First Lady of Costa Rica
- In role 8 May 1932 – 6 February 1933

Personal details
- Born: 1871 Villa de Pacaca, Costa Rica
- Died: February 6, 1933 (aged 61–62) San José, Costa Rica
- Cause of death: Stomach cancer
- Spouse: Ricardo Jiménez Oreamuno
- Parent(s): Jesús Zamora Zúñiga and María Josefa López Torres
- Known for: Prostitute, First Lady of Costa Rica

= Beatriz Zamora López =

First Lady of Costa Rica (1871-1933)

Beatriz Zamora López (1871 – 6 February 1933) was the first wife of Ricardo Jiménez Oreamuno and First Lady of Costa Rica during the third and last presidency of her husband.
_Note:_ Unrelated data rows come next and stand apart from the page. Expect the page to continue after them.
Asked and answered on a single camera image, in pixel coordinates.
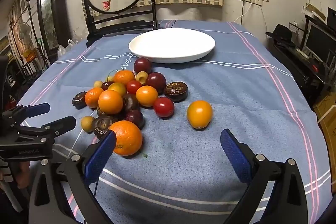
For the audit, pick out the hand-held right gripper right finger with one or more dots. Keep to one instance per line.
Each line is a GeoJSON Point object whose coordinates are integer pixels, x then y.
{"type": "Point", "coordinates": [235, 155]}

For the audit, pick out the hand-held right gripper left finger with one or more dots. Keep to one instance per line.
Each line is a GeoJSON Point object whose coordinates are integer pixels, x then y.
{"type": "Point", "coordinates": [101, 158]}

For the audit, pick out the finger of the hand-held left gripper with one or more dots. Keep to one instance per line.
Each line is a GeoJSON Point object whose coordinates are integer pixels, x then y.
{"type": "Point", "coordinates": [36, 109]}
{"type": "Point", "coordinates": [60, 125]}

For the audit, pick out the small yellow-green fruit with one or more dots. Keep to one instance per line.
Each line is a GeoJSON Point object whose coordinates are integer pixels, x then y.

She was a controversial figure at the time because she had practised prostitution prior to her romance and marriage to Jiménez.

==Biography==
López was born in Villa de Pacaca, now named Ciudad Colón, Costa Rica, in 1871, the daughter of Jesús Zamora Zúñiga and María Josefa López Torres. While still young, and with her sister Vicenta, she moved to the capital, San José to serve as a domestic servant in a high society house. She desired to have the luxurious life that was denied to her by her humble origins, so, along with her sister, she entered prostitution. Through this work she met the jurist and liberal politician Ricardo Jiménez Oreamuno; the only person in the history of Costa Rica who has been elected president of Costa Rica on three separate occasions. Jimenez and López had a relationship for many years before they were finally married after his second term as president. The Apostolic Nuncio, Monsignor Giuseppe Fieta, officiated at the ceremony on 21 December 1928.

===First Lady===
When Jiménez entered his third term as president López became First Lady, but had to endure ridicule and sarcasm from Costa Rica's high society as a result of her previous profession, sometimes being unkindly referred to as La Cucaracha (cockroach). She spoke English and French and learned various cultural, political and historical issues thanks to her highly educated husband. She carried out humanitarian work as First Lady with little support. With help from some friends and the Mercedarian Sisters, López worked to helping those in need, including the inmates of San Lucas Island. She also helped artists and writers who were in need.

===Death===
A few months after becoming First Lady, López began to have a variety of physical discomforts and traveled to the US to consult with doctors there. They diagnosed advanced stomach cancer. López died in San José, after less than a year in office, on 6 February 1933, her husband's 74th birthday, She was buried at dawn the following morning with only her husband and a small number of relatives present.

==In media==
Artist Fausto Pacheco was imprisoned in 1924 on the orders of Jiménez for drawing and publishing a political cartoon mocking the President's relationship with López.

In 2016 a play was presented at the Eugene O'Neill Theatre in San Pedro, Costa Rica entitled La Mariposa y el Presidente (The Butterfly and the President). The play sought to portray the life of López without the prejudices that the Costa Rican society had shown against her during her lifetime.